REPREVE® is a family of sustainable products made from recycled materials, including plastic bottles.  Since its introduction in 2006, REPREVE® has become the global leader in branded recycled fibers.  REPREVE® recycled fibers may also be customized to provide leading performance and/or aesthetic properties, enabling a differentiated consumer experience.  Additionally, we developed the U TRUST® verification program to provide customers with the highest level of transparency. REPREVE® fabrics contains FiberPrint®, a proprietary technology used to analyze and validate REPREVE® content claims and composition.

PROFIBER™ is a family of virgin, material-based performance yarn products that are similarly customizable with a broad selection of industry-leading technologies designed to deliver an array of consumer benefits.

 

UNIFI’s branded yarns can be found in a variety of products of well-known brands, retailers and department stores, including Ford, Haggar, Polartec, Under Armour, The North Face, Patagonia, Quiksilver, Roxy, General Motors, Volcom, Pottery Barn, Lane Bryant, adidas, Nike, New Era Hat, MJ Soffe, Abercrombie & Fitch, Levi’s, H&M, TARGET, Express, Costco Wholesale, REI, Macy’s, Kohl’s, Belk, JC Penney, PVH, PACSUN, Zara, Hard Rock Café, Walmart, Bermuda Sands, Lovesac, BUFF and Aeropostale.

In addition to the above brands and products, UNIFI combines its research and development efforts with the demands of customers and markets to develop innovative technologies that enhance yarn characteristics.

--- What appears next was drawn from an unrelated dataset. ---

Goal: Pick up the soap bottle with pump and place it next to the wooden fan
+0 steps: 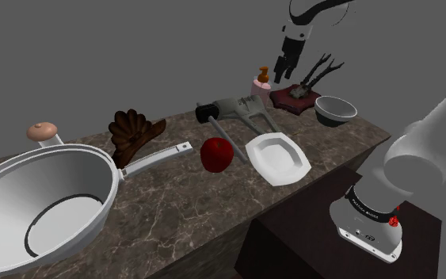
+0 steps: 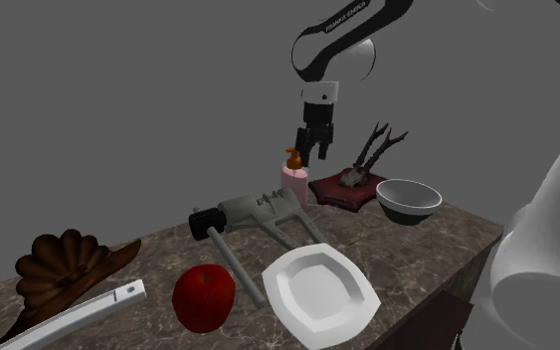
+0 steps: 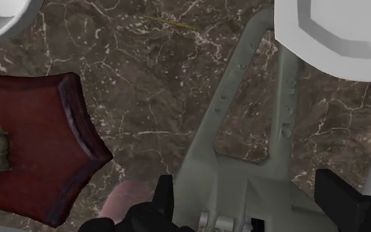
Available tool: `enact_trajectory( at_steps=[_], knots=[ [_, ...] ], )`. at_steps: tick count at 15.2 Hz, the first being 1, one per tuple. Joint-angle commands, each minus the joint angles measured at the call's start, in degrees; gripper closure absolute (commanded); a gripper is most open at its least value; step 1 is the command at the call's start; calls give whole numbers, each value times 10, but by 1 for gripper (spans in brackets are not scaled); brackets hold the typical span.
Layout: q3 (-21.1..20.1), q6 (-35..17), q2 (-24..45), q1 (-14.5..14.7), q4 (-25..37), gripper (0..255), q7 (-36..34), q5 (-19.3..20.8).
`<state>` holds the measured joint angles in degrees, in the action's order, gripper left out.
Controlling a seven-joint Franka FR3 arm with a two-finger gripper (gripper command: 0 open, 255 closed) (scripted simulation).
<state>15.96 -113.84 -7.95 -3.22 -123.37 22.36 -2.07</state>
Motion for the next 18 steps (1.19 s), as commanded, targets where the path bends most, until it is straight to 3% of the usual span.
enact_trajectory(
  at_steps=[1, 13, 18],
  knots=[
    [10, -19, 44, -4, 26, 0, 20, -9],
    [28, -50, 299, -60, 251, 0, 117, -81],
    [24, -82, 316, -61, 234, 0, 121, -89]
  ],
)
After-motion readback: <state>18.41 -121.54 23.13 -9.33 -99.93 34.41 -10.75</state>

Application of these technologies allows for various, separate benefits, including, among other things, water repellency, flame retardation, soil release, enhanced color-fastness achieved with less water use and protection from ultra-violet rays.

Customers

UNIFI’s Polyester Segment, Nylon Segment, Brazil Segment and Asia Segment have approximately 390, 140, 410 and 590 customers, respectively, all in a variety of geographic markets.  UNIFI’s products are manufactured according to customer specifications and are shipped based upon customer order requirements.  Customer payment terms are generally consistent with prevailing industry practices for the geographies in which we participate.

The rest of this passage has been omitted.